PHILIPPI, W.Va. (AP) — A federal report says the wall that crushed a miner to death in West Virginia earlier this year wasn’t properly supported.
The U.S. Department of Labor report released Thursday says the February 6 death of 52-year-old Leonard W. Griffith was the result of an unsupported 18-feet-by-7-feet (5.49-meters-by-2.13-meters) mine wall falling down. Citing the report, the Charleston Gazette-Mail says Griffith had been performing “routine maintenance” when the wall fell and pinned him beneath it.
Griffith had been working at Sentinel Mine, an underground mine in Barbour County owned by Wolf Run Mining LLC. Wolf Run has been cited for violated federal standards that protect miners against working under unsupported roofs or walls. The report says the mine operator has altered support plans to secure the mine’s walls.
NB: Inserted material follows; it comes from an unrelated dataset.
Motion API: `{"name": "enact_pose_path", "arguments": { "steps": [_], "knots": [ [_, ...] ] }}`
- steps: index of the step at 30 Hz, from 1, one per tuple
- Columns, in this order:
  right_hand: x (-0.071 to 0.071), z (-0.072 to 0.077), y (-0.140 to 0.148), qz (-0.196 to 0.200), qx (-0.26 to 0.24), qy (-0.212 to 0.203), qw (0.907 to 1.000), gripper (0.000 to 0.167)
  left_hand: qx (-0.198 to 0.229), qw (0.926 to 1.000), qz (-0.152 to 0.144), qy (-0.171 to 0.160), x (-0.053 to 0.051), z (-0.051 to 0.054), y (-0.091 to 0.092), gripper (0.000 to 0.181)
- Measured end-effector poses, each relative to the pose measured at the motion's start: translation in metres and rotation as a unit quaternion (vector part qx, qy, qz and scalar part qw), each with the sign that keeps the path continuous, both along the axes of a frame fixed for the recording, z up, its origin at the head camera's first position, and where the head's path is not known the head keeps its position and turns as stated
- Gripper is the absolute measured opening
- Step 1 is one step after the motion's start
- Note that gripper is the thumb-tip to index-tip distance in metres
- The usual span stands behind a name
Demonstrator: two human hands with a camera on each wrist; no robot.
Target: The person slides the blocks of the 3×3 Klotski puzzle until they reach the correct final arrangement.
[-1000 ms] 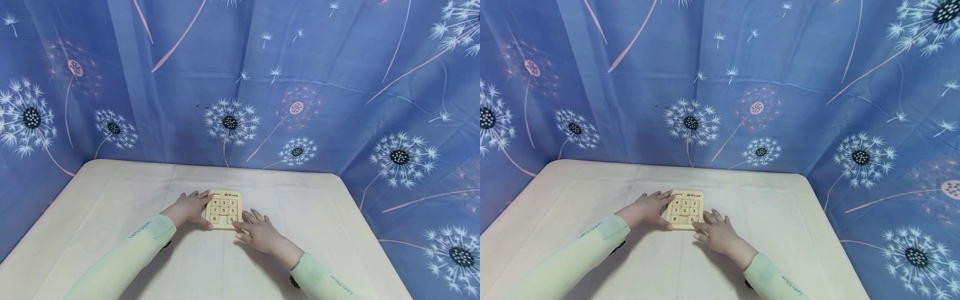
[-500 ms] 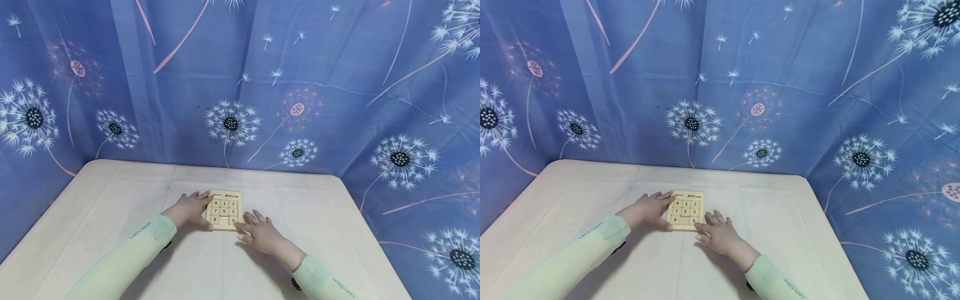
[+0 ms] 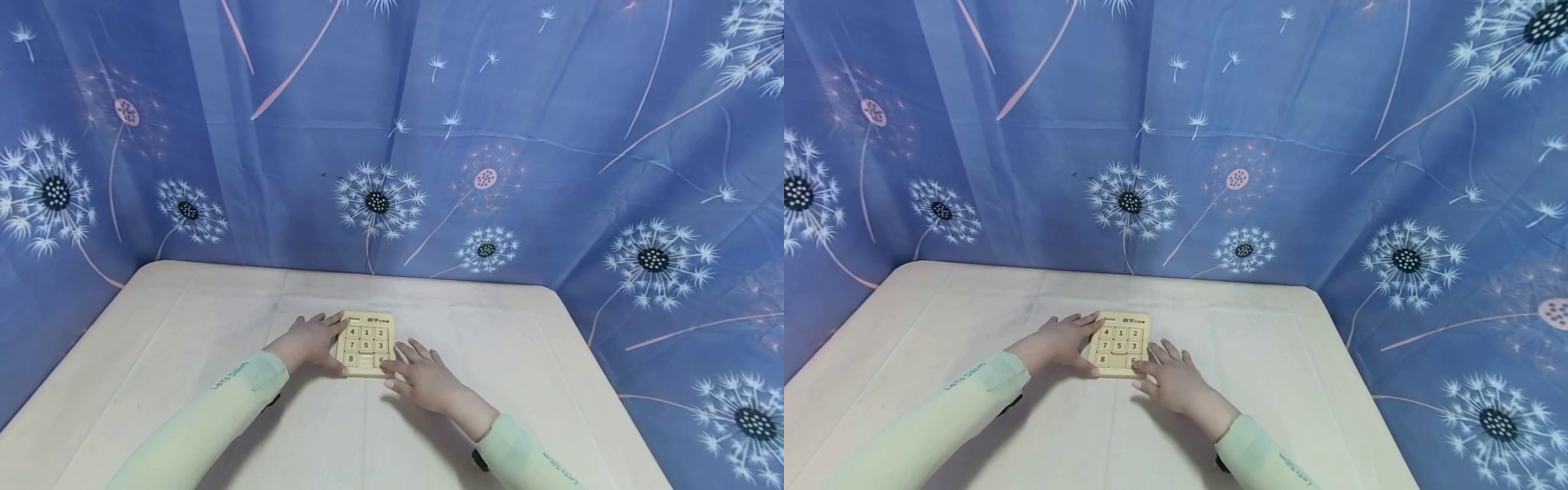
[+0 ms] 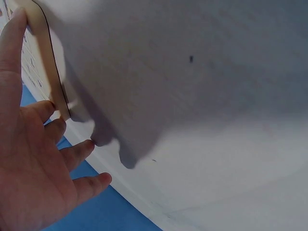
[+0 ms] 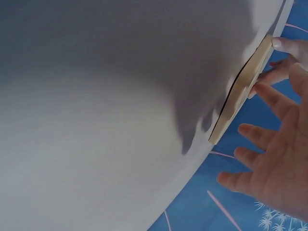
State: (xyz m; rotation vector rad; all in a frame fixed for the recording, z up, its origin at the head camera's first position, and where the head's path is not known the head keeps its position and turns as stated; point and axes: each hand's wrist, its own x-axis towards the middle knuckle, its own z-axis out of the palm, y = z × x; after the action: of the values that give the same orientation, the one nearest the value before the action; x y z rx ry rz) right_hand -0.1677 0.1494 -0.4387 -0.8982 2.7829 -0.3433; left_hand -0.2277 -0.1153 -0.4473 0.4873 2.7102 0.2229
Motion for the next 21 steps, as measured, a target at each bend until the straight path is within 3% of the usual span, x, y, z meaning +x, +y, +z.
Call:
{"name": "enact_pose_path", "arguments": {
  "steps": [8,21],
  "knots": [
    [-0.005,-0.004,-0.014,0.014,-0.009,0.013,0.9998,0.054,-0.004,1.0,-0.005,-0.002,-0.001,0.0,-0.001,0.111],
    [-0.007,-0.009,-0.038,0.044,0.042,0.021,0.998,0.053,-0.002,0.9999,-0.012,0.0,0.0,0.001,-0.001,0.111]
  ]
}}
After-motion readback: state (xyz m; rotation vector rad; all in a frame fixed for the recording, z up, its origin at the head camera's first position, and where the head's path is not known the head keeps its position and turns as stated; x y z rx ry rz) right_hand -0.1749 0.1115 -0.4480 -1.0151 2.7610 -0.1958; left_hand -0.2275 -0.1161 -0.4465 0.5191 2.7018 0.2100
BARBOUR COUNTY, W.Va. (WCHS/WVAH BY: MAMIE BUOY) — A coal miner from West Virginia has died after an accident in a Barbour County mine, WCHS Reports.
Leonard Griffith, 52, of Valley Bend died about 4 a.m. Tuesday at the Wolf Run Mining LLC, Sentinel Mine, a spokeswoman for the Office of Miners’ Health, Safety and Training said.
Investigators said Griffith, who was an electrician at the mine, died when he was struck by a coal rib roll while working on a continuous mining machine.